Outbreaks of Ebola virus disease have occurred sporadically, mostly in central Africa since 1976. These outbreaks have been small in size and generally well contained until December, 2013, when the largest recorded outbreak of Ebola virus disease began in the west African country of Guinea and quickly spread to surrounding countries with cases also being exported to Europe and the USA. As the outbreak grew in magnitude and appeared to be uncontained, efforts to use medical counter-measures to intervene intensified. In an Article published in The Lancet, Ana Maria Henao-Restrepo and colleagues follow-up their interim results7 and present the final results of their ring vaccination cluster-randomised trial in Guinea in 2015 to assess the efficacy of a single intramuscular dose of the rVSV-ZEBOV vaccine in the prevention of laboratory confirmed Ebola virus disease.8 The study involved vaccinating a ring of all contacts and contacts of contacts of confirmed cases of Ebola virus disease, either immediately or delayed to 21 days after randomisation. Briefly, 2119 contacts and contacts of contacts in 51 clusters randomly allocated, and 1677 contacts and contacts of contacts in 19 non-randomised clusters were immediately vaccinated, and 2041 contacts and contacts of contacts in 47 randomised clusters received a delayed vaccination 21 days after randomisation. Importantly, no cases of Ebola virus disease occurred 10 days or more after randomisation among randomly assigned contacts and contacts of contacts vaccinated in immediate clusters compared with 16 cases in those in delayed clusters. Vaccine efficacy was 100% (95% CI 68·9–100·0, p=0·0045). Vaccine efficacy was also 100% in the non-randomised clusters (95% CI 79·3–100·0, p=0·0033). These data strongly suggest that the rVSV-ZEBOV vaccine was effective in protecting against Ebola virus infection and probably contributed to controlling the 2013–16 outbreak of Ebola virus disease in Guinea.
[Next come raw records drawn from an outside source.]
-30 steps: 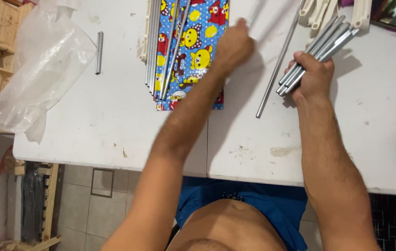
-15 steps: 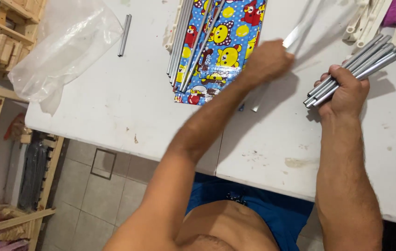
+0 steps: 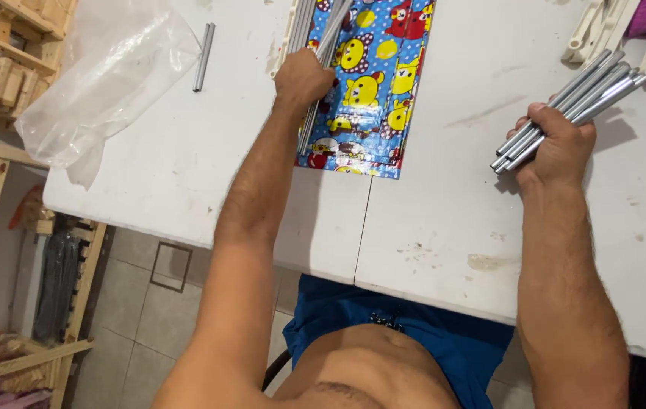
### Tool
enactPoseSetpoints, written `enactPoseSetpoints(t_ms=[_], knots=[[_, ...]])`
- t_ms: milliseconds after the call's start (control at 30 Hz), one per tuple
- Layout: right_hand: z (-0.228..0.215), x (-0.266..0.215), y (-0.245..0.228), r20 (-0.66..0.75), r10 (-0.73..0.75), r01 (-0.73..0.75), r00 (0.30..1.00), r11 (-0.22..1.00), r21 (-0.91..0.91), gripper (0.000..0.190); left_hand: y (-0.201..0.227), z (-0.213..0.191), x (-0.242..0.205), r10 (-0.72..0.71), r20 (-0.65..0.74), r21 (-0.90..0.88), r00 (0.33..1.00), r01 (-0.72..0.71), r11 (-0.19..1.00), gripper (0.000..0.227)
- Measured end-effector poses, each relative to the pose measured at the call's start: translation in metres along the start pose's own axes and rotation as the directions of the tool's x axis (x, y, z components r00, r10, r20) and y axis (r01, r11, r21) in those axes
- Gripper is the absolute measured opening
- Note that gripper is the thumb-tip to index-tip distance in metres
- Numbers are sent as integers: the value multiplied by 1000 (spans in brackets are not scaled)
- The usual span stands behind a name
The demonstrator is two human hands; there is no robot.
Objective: Assembling small decorative banners by inserting metal rods into pre-made plastic sleeves.
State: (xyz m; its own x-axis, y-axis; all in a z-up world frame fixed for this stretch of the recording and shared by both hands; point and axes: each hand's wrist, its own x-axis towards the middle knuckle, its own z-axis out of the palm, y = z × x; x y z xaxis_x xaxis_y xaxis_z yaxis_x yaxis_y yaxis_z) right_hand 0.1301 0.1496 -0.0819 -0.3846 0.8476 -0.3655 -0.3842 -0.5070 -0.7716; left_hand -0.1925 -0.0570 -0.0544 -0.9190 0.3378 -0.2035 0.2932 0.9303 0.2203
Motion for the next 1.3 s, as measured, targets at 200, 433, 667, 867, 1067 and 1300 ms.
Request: enactPoseSetpoints(t_ms=[200,433,667,867,1067,1300], knots=[[2,-1,2,-2,16,-16,1000,1000,7,25,3,-1,4,-17,25,143,1000,13,990,37],[-4,17,19,28,-33,30,999,995,93,21,-20,1,36,27,-84,44,996,-23,999,44],[7,-8,2,27,-60,58,998,996,61,20,79,-43,-50,417,-75,-366,906,-414,833,5],[8,-9,-3,39,-1,1,999,1000,-4,20,189,23,-72,482,336,-672,809,-153,725,23],[3,-6,-5,22,-38,37,999,999,35,21,261,72,-64,267,312,-631,912,-11,775,20],[3,-3,-5,-2,-34,34,999,998,52,24,283,112,-42,506,115,-626,855,-333,706,48]])
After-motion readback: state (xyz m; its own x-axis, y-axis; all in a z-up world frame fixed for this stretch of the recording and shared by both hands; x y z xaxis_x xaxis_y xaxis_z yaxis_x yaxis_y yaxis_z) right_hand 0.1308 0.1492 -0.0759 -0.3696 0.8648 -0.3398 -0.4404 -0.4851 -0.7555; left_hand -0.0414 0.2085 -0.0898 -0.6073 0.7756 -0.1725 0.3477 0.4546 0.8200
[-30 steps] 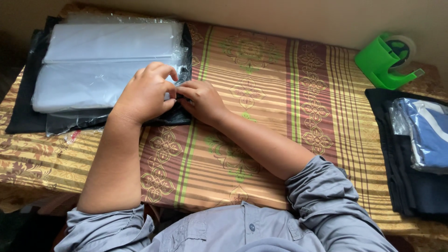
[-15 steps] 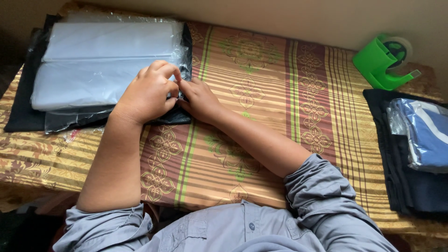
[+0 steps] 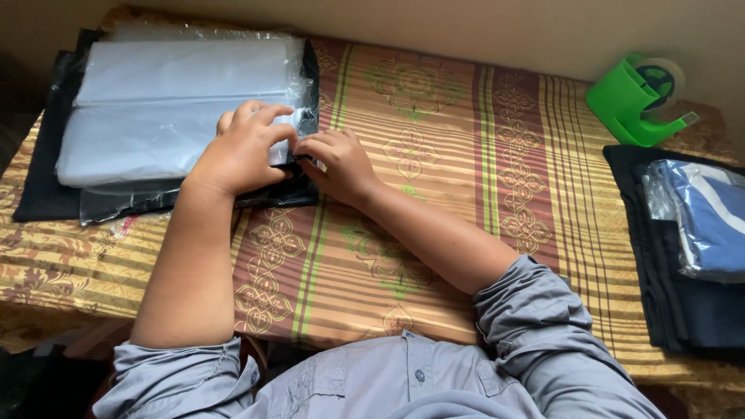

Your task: Packaging a folded t-shirt into a plastic shipping bag.

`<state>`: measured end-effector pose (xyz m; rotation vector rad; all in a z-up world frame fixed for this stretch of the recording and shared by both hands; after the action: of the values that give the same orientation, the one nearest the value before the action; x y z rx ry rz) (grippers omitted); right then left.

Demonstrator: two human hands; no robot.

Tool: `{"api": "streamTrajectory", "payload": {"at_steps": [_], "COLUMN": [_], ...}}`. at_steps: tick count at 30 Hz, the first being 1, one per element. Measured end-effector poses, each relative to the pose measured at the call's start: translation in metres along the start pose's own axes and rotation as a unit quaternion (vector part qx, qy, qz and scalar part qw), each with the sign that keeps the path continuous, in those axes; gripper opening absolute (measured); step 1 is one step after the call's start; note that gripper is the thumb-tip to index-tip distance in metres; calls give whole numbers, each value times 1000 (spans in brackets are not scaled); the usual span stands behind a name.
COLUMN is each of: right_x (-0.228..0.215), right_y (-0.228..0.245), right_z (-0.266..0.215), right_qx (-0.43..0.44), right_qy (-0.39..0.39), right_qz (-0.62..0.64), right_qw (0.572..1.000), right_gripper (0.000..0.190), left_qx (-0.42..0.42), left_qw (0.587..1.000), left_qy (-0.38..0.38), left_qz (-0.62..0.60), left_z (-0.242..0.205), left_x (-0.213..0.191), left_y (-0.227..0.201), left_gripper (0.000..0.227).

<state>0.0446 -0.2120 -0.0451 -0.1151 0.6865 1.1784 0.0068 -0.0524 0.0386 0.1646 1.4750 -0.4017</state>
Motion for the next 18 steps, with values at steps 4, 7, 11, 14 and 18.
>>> {"api": "streamTrajectory", "payload": {"at_steps": [4, 7, 11, 14, 18], "right_x": [-16, -13, -5, -6, -16], "right_y": [8, 5, 1, 3, 13], "right_z": [7, 10, 7, 8, 12], "right_qx": [-15, -28, -36, -46, -74], "right_qy": [-21, -29, -35, -22, -26], "right_qz": [-14, -11, 5, 19, 16], "right_qw": [1000, 999, 999, 999, 997], "right_gripper": [12, 11, 3, 3, 9], "left_qx": [7, -9, -8, -17, -3], "left_qw": [999, 994, 995, 995, 995], "left_qy": [-5, 10, 10, 25, 27], "left_qz": [-44, -108, -98, -96, -96], "left_z": [6, 17, 22, 25, 22], "left_x": [7, 30, 43, 49, 42], "left_y": [2, 15, 22, 29, 22], "left_gripper": [43, 55, 52, 56, 55]}}
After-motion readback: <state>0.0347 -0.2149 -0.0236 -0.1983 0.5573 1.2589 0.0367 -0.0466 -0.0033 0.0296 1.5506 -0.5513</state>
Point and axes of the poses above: each hand's wrist, its own z-axis towards the middle knuckle, its own x-axis out of the palm, y = z × x, the point moved 4 cm from there along z, towards the middle knuckle, and after that the axes turned 3 degrees about -z, right-handed, at the moved point
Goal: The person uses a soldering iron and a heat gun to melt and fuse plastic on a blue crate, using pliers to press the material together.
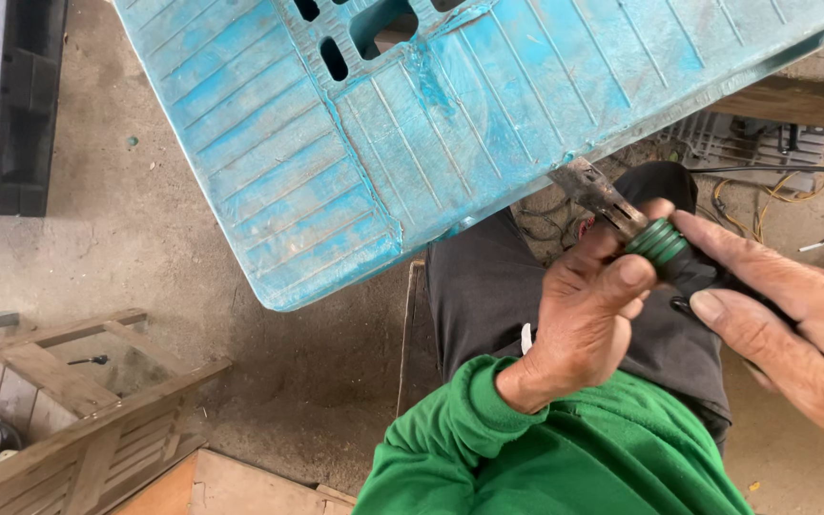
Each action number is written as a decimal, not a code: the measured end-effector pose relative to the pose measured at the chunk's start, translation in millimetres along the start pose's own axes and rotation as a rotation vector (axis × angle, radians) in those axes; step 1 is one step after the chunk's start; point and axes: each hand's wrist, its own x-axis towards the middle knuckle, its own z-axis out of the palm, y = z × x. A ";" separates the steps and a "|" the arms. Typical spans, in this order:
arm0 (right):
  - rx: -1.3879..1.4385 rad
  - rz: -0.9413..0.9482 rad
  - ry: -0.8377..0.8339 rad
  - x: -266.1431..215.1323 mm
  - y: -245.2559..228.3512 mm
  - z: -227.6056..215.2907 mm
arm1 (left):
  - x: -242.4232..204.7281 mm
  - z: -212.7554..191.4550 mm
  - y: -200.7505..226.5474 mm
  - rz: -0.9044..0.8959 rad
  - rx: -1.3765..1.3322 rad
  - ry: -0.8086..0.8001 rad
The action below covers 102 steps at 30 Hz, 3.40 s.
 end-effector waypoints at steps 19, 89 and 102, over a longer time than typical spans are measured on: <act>-0.196 -0.137 0.074 23.4 -9.1 -6.8 | 63.4 -127.3 10.6 0.723 1.296 0.283; -0.044 -0.384 0.223 18.0 18.0 21.5 | 75.6 -168.1 17.4 1.031 1.354 0.024; -0.272 -0.276 0.286 14.6 -4.7 17.8 | 78.6 -161.7 14.2 0.899 0.814 0.015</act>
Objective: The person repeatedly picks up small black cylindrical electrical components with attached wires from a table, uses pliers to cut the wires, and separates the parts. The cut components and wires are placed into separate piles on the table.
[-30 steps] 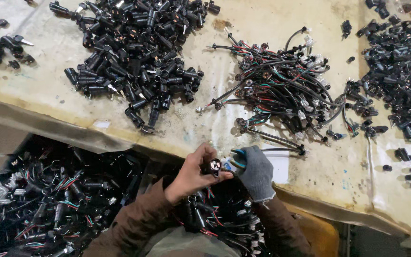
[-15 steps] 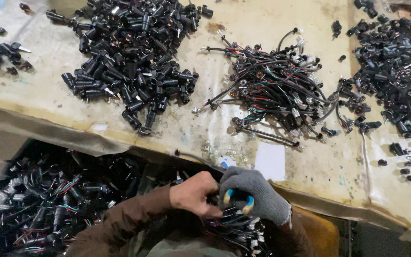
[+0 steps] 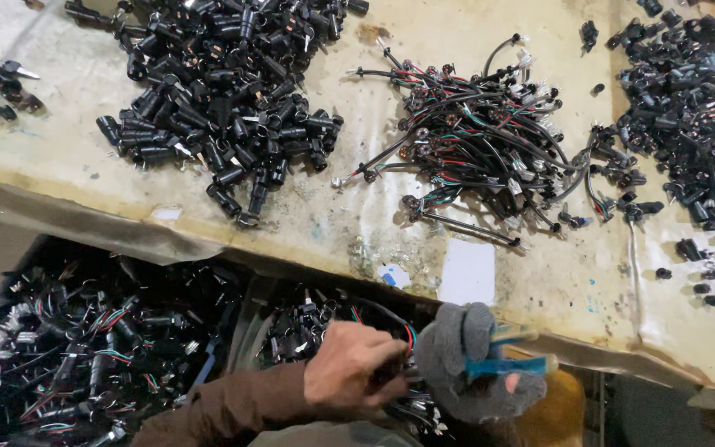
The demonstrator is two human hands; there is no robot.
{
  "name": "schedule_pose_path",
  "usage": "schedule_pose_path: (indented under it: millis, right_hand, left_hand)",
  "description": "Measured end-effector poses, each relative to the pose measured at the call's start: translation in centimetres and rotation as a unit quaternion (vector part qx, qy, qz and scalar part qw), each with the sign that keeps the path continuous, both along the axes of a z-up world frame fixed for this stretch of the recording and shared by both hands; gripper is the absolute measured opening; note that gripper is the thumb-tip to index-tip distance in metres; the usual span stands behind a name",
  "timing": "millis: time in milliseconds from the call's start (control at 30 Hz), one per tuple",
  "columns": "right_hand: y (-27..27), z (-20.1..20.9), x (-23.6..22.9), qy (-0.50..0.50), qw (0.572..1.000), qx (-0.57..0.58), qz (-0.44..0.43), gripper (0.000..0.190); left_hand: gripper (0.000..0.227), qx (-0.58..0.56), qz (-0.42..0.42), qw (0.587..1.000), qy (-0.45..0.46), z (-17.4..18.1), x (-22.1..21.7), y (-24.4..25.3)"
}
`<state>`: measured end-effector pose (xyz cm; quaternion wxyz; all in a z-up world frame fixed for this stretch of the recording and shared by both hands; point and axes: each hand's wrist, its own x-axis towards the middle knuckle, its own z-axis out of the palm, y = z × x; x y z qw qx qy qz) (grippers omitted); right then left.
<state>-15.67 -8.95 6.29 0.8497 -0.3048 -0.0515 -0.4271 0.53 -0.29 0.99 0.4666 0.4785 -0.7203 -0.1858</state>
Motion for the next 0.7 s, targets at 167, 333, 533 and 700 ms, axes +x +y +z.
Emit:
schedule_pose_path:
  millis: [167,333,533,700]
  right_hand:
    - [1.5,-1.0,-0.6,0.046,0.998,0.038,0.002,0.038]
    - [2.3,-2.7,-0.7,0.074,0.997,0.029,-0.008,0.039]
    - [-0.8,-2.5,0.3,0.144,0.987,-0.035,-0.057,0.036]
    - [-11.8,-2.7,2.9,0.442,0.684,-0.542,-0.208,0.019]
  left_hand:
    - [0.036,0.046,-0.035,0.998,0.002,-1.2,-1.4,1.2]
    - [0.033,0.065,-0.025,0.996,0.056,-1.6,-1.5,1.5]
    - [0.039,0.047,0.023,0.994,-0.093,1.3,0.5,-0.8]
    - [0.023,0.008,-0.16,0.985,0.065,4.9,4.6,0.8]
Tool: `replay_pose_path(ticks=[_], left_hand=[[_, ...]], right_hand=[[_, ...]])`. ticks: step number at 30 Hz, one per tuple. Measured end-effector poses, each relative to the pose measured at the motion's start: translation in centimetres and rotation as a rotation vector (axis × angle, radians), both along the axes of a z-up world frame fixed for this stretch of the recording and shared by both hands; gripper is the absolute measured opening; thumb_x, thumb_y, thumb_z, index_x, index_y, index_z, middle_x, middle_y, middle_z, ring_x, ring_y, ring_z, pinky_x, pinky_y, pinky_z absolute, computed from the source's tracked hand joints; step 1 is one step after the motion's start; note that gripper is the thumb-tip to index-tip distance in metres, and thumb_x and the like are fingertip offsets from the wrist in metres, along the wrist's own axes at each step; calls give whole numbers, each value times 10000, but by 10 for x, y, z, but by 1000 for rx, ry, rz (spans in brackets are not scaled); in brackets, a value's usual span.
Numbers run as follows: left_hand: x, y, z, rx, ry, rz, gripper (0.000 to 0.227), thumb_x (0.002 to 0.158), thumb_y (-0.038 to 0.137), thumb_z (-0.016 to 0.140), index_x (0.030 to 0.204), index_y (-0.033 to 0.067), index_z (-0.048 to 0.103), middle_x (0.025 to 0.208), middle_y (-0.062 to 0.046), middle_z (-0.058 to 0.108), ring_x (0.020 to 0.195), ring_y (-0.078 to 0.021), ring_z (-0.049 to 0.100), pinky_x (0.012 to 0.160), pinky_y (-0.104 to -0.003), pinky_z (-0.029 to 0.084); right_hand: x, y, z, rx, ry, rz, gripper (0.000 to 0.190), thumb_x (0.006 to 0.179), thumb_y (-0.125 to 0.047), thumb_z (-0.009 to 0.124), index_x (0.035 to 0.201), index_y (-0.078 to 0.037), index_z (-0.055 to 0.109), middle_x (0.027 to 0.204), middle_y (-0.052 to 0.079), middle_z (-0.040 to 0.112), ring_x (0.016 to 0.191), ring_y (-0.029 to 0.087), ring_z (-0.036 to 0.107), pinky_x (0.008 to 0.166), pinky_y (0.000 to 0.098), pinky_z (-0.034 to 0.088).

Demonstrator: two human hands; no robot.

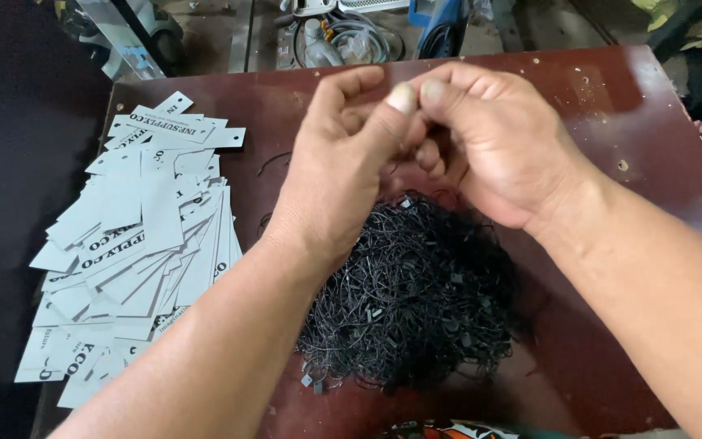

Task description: The person repeatedly picks up small black cables with connectors from a tangled pile on a table, separates them, and places them into a growing neat bundle. White paper tags are visible nearby but are not handled.

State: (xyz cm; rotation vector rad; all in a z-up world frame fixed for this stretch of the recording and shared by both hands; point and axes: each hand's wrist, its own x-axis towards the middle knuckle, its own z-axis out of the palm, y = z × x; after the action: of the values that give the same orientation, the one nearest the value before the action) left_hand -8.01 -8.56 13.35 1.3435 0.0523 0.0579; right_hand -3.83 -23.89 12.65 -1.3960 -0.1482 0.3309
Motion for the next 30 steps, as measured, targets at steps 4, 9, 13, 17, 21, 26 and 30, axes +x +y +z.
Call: replay_pose_path(ticks=[4, 9, 13, 17, 21, 26, 30], left_hand=[[-1, 5, -3, 269, 231, -169, 236, 891, 279, 719, 1037, 104, 659, 714, 2, 697, 596, -72, 529, 541, -259, 422], [10, 20, -11, 707, 350, -89, 172, 939, 256, 687, 780, 190, 698, 671, 34, 715, 585, -67, 564, 600, -279, 479], [13, 33, -31, 1064, 399, -105, 130, 906, 287, 629, 842, 231, 726, 868, 9, 768, 847, -228, 672, 758, -420, 508], [7, 37, -43, 1217, 490, -161, 144, 938, 351, 591, 972, 282, 713, 1020, -58, 754, 1011, -357, 665, 829, -509, 511], [8, 41, -55, 1301, 394, -167, 189, 969, 348, 608, 888, 181, 646, 886, -77, 758, 965, -378, 668, 770, -531, 505], [9, 44, -65, 1196, 422, -90, 200, 938, 390, 651, 829, 224, 673, 775, -50, 744, 842, -328, 663, 712, -482, 469], [15, 44, -62, 1151, 486, -63, 191, 955, 393, 637, 871, 232, 694, 807, -44, 749, 835, -305, 664, 727, -478, 482]], right_hand=[[15, -15, -1, 40, 53, -157, 122, 1048, -174, 571, 1024, -92, 658, 835, 96, 695, 588, 114, 565, 491, 200, 408], [25, -39, -20, -76, 59, -289, 117, 1066, -195, 589, 1007, -150, 679, 886, -14, 615, 637, 65, 517, 488, 168, 353], [12, -39, -24, -244, 107, -321, 104, 1054, -89, 596, 1021, -87, 694, 830, 29, 592, 670, 95, 510, 551, 201, 422], [6, -46, -48, -419, 112, -357, 118, 1042, -80, 612, 931, -89, 649, 815, 79, 645, 638, 130, 564, 547, 238, 458], [-3, -47, -47, -434, 107, -389, 105, 1012, -38, 600, 924, -81, 639, 798, 101, 652, 615, 149, 560, 541, 251, 454], [-8, -56, -51, -598, -9, -357, 100, 1001, -37, 601, 1030, -54, 695, 822, 106, 689, 627, 134, 613, 578, 233, 519], [-7, -59, -55, -634, -30, -349, 55, 996, -8, 624, 969, -45, 653, 818, 148, 734, 612, 152, 653, 533, 238, 531]])
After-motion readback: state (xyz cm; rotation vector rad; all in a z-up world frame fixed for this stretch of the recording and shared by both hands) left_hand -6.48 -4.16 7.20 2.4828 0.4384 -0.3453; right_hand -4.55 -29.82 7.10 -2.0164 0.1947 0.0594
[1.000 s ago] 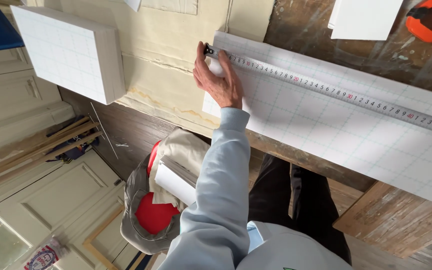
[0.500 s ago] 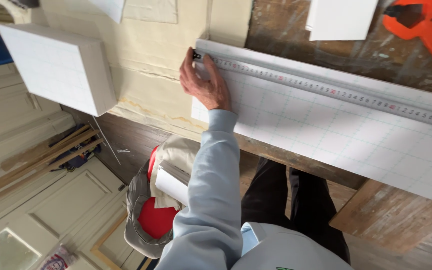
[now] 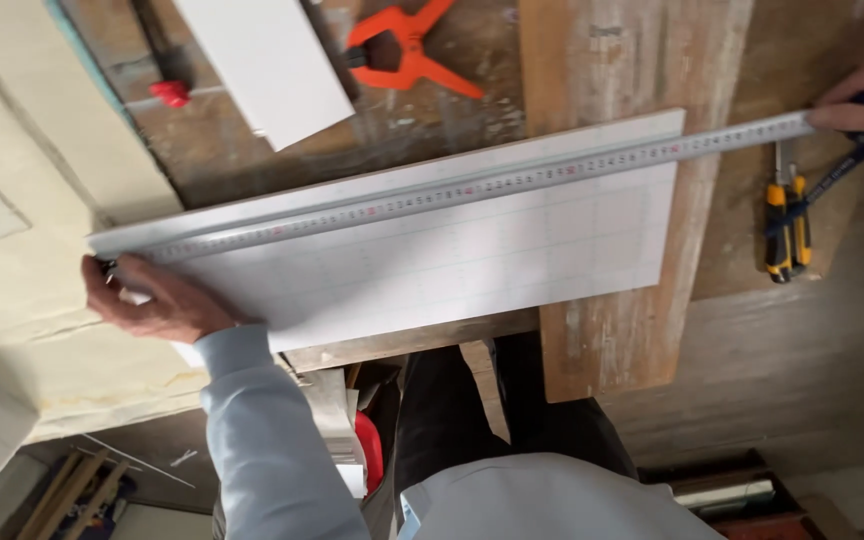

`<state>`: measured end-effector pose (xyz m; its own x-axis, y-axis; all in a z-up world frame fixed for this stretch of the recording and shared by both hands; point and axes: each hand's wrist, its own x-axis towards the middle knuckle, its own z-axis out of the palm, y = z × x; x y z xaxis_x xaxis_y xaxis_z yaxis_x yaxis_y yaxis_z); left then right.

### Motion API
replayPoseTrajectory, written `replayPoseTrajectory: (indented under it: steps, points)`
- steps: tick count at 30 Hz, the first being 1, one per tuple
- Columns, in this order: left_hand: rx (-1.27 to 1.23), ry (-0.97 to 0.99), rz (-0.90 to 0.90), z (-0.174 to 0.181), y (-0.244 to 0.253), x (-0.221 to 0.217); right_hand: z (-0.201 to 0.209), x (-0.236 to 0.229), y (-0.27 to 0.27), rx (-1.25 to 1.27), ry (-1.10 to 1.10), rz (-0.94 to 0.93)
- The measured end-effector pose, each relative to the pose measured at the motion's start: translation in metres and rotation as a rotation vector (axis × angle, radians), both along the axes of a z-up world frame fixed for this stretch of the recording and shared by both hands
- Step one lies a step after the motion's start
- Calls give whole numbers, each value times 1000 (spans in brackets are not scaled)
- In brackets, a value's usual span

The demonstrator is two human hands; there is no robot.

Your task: Measure white panels with a tape measure and mark dimensions using a pencil in a workshop setting.

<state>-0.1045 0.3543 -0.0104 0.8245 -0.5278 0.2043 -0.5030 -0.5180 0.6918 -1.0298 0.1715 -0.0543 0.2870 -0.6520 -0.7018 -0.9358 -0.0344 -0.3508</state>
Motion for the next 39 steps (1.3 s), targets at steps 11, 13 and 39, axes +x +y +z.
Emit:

Protective efficacy is clearly the strength of the study by Henao-Restrepo and colleagues. There have been concerns in the past regarding the safety profile of rVSV-ZEBOV because it is a replication-competent vaccine. In this study, the investigators identified 80 serious adverse events, of which only two were judged to be related to vaccination (one febrile reaction and one anaphylaxis) and one possibly related (influenza-like illness), with all three cases recovering without sequelae. Conflicting safety results have been reported from phase I clinical trials of the rVSV-ZEBOV vaccine with oligoarthritis being reported in 13 of 51 low-dose vaccines in one study.9 No significant adverse events have been reported in other phase 1 studies.10 Although rVSV-ZEBOV seems to be highly efficacious and safe in the context of an outbreak, some questions remain. One question that has not been adequately addressed, even in non-clinical studies with any Ebola virus vaccine, is with regard to durability—is the vaccine long-lasting? Is it still protective, for example, 2–3 years after the vaccination? Another question is in regard to improvements in safety: clearly, the VSV-based Ebola virus vaccines appear to be the lead candidates for use in human beings, but can they be further attenuated to reduce the number of adverse events noted in phase 1 trials without reducing efficacy? Results of preclinical studies in non-human primates suggest that this attenuation might be possible.11

After 40 years we appear to now have an effective vaccine for Ebola virus disease to build upon. This success has been achieved by leveraging findings from published preclinical studies to justify the use of the rVSV-ZEBOV vaccine during an outbreak without the need for time-consuming and costly good laboratory practices (GLP) or GLP-like preclinical studies required by regulatory policies such as the US FDA Animal Rule,12 that although well intentioned, are impractical and inefficient in the context of the few high containment biosafety level 4 laboratories that exist worldwide (ie, laboratories that use the highest level of biosafety precautions and where, in most cases, workers wear positive pressure suits to work the with most hazardous viruses such as Ebola virus).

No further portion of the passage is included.